Gibson calculated that a family living on the poverty line this year would receive a monthly loan of $ 1,336 and support $ 44 per month. A family at 390% of the threshold would receive $ 575 in credit and would be responsible for covering $ 805 of the monthly premium.

Individuals eligible for the credit can get the full annual amount at the end of the year, which will lower the taxes owed or increase their refunds. However, when individuals sign up for the plan, most will arrange for the prepayment of the loan to be applied to their monthly premiums due.
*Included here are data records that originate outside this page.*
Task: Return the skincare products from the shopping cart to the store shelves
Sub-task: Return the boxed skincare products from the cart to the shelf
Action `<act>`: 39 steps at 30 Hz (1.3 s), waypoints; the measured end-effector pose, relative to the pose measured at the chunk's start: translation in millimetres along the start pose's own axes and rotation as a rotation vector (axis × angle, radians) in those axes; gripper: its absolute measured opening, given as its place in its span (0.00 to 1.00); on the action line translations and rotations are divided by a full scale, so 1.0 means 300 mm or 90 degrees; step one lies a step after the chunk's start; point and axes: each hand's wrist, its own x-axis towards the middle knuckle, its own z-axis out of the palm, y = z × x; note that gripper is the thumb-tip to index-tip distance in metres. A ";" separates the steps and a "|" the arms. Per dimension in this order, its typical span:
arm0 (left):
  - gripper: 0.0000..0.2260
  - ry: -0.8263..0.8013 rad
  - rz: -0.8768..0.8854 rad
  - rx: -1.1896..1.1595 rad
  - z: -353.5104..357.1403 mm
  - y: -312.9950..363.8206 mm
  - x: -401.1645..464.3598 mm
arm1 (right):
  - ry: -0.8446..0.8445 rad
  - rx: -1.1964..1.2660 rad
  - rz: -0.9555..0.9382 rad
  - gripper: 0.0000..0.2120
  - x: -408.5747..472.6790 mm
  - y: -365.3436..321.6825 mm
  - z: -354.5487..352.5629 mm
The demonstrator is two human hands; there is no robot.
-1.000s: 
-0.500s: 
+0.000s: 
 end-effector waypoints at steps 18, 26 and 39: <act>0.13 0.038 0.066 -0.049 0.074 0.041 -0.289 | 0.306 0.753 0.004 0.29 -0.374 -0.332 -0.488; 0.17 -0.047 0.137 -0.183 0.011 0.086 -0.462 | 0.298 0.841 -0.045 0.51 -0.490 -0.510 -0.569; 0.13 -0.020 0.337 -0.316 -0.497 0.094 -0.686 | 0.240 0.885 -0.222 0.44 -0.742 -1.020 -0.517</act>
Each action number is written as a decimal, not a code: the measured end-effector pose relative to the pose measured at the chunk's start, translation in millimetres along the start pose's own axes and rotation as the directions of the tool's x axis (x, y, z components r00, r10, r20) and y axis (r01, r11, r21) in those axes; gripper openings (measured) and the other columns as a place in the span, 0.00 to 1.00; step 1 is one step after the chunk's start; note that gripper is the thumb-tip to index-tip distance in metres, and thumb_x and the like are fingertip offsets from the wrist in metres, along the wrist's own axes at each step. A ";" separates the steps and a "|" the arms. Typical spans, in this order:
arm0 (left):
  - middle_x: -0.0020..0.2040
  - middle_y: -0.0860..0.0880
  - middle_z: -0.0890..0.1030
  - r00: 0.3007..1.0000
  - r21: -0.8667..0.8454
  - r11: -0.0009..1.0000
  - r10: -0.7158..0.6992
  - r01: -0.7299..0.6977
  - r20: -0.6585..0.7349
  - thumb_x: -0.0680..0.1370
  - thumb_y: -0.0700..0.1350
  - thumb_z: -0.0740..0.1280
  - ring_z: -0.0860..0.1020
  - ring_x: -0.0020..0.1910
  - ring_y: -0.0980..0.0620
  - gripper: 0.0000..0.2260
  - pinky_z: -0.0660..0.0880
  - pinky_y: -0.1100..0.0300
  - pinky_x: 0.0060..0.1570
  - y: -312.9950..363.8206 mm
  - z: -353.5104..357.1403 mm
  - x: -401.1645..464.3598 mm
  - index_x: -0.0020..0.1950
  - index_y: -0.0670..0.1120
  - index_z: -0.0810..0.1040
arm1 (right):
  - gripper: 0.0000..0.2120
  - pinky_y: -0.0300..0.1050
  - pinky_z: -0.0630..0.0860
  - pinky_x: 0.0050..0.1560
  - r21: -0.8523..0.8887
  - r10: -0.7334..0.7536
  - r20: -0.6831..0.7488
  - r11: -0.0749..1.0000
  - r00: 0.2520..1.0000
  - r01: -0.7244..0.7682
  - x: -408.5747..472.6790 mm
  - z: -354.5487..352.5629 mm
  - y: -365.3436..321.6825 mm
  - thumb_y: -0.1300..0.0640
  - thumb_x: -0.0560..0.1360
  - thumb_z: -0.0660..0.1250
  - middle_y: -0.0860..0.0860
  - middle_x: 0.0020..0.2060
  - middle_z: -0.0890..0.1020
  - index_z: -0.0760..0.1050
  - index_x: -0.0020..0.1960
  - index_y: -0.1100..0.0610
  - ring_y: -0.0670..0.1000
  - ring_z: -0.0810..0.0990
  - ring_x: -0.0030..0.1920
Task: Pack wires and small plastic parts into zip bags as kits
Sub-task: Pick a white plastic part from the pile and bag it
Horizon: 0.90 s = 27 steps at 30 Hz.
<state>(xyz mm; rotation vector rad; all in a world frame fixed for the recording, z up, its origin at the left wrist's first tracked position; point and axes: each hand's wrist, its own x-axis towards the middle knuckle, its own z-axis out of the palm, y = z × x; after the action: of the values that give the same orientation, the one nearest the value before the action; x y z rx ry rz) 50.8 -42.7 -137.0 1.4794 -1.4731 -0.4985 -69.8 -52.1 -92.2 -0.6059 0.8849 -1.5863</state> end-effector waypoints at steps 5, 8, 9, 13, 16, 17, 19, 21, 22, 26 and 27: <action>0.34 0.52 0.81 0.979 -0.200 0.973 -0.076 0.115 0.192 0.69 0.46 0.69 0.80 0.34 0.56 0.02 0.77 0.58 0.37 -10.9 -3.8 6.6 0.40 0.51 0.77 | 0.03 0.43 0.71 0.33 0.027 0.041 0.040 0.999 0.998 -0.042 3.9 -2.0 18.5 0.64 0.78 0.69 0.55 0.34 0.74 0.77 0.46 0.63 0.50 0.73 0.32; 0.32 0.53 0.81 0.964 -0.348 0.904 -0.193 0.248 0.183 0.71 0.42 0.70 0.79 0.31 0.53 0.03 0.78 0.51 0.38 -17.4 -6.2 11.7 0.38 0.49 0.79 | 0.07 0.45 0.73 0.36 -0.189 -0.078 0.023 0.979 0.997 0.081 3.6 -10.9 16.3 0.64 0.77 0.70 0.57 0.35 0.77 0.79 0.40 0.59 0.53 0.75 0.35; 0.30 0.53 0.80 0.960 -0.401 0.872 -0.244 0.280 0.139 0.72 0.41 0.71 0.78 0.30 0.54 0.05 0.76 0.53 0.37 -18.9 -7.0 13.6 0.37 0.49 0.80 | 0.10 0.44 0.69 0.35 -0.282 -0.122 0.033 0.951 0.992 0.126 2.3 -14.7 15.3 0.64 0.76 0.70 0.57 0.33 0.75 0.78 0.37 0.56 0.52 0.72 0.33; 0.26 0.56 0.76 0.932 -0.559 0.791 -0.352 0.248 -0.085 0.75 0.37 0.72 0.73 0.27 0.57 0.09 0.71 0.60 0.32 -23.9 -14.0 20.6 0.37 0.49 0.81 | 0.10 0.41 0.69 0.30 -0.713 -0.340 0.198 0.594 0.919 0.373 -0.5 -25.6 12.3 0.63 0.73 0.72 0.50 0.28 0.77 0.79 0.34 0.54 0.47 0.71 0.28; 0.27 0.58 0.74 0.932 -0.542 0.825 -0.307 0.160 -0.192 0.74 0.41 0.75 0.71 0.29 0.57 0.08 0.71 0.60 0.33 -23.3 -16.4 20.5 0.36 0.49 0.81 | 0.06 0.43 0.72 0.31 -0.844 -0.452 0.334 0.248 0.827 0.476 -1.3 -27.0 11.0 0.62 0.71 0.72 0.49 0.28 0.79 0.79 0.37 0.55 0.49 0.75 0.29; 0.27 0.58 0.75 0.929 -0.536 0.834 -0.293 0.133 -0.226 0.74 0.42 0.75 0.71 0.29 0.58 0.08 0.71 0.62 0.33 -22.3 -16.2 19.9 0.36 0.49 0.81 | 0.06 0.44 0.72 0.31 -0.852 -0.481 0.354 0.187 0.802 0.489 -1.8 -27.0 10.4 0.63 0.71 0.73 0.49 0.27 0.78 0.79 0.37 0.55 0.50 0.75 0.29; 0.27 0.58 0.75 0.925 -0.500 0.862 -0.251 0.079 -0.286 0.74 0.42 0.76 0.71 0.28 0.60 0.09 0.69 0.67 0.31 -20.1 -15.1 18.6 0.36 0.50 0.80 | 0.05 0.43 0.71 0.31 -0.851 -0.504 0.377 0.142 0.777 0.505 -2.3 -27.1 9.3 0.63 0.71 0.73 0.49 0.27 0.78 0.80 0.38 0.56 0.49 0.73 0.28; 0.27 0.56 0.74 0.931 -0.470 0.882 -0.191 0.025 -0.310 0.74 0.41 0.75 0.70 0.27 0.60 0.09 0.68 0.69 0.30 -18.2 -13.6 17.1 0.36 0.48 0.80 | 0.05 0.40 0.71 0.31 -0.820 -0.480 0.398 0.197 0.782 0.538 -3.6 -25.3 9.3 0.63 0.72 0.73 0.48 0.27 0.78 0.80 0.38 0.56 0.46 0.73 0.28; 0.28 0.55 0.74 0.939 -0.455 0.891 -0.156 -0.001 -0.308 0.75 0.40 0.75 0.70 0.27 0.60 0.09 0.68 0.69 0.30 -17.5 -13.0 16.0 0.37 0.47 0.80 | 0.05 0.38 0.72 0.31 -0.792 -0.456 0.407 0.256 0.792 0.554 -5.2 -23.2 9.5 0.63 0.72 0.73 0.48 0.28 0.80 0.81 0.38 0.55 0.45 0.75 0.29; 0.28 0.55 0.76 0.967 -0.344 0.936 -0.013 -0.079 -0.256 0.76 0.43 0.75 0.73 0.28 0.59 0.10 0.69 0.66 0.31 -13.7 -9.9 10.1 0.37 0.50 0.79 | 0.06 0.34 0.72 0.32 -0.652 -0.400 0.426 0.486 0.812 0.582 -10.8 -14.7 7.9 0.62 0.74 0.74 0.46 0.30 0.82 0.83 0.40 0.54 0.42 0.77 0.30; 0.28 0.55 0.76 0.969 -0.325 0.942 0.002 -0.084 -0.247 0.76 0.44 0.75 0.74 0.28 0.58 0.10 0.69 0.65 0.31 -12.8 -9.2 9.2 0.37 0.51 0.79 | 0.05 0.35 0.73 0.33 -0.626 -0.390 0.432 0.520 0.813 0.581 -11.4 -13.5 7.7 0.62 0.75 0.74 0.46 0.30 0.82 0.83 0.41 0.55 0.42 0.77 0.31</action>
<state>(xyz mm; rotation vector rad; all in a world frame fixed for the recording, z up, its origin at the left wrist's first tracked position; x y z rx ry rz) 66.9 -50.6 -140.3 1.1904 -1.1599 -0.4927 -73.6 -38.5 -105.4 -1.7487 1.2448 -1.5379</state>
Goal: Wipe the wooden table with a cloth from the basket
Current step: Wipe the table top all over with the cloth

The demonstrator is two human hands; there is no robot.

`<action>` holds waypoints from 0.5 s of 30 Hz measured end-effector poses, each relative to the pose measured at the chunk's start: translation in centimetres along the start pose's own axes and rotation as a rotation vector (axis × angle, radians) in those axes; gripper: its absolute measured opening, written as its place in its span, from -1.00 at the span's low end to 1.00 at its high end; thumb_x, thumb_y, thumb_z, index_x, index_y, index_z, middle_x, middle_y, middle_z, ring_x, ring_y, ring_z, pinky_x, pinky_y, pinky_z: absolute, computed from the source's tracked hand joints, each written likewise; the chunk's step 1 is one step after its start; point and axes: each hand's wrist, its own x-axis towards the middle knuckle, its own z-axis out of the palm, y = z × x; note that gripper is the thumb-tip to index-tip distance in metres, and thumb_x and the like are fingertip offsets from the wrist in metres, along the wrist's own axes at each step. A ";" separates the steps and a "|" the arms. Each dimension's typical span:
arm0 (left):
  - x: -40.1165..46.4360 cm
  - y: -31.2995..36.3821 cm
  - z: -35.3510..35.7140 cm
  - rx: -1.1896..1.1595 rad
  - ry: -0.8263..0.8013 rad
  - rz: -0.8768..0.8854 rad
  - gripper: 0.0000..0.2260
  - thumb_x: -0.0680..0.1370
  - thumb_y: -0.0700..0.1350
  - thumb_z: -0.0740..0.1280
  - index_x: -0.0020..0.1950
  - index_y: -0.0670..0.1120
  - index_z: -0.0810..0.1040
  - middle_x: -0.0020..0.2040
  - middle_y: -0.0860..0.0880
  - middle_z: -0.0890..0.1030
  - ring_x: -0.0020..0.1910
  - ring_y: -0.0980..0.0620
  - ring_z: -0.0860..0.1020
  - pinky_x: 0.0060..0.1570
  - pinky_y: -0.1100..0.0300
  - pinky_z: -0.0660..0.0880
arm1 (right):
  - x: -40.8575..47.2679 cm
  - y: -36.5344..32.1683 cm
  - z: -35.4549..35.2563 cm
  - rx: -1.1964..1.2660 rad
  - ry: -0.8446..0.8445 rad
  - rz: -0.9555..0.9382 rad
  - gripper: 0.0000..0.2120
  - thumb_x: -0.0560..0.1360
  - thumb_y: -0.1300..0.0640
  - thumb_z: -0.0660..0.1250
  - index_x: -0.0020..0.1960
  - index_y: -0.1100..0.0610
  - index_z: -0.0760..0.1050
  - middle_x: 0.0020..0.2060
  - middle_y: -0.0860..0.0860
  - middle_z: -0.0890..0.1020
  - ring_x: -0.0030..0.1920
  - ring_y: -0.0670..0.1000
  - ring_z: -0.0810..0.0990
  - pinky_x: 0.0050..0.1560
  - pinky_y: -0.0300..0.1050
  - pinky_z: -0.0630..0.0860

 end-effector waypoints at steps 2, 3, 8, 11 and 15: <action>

While prepayments are convenient for plan participants, they can change your ultimate tax liability significantly as your circumstances change over the course of the year.

“If you’ve received a raise, or your spouse has a part-time job, or a loved one has left the household, it will affect the amount of credit you’re entitled to,” Gibson said. “If prepayments were made on your premiums, you could run into debt at the end of the year.”

On the other hand, if you had a child last year, were laid off, or your income has otherwise decreased – a significant opportunity for many lower-income Americans last year – you may be eligible for additional credit on your tax return that year.

If you don’t like surprises at the time of your tax return, it pays to report any changes in your income and family circumstances promptly to ensure that the prepayments are exactly in line with your life profile. Updates can be made through an account on the HealthCare.gov website, by phone at your marketplace call center, or in person.

If you received prepayments for the credit during the year, you will need to reconcile the amounts against the amounts you will ultimately be entitled to by completing Form 8962 on your tax return.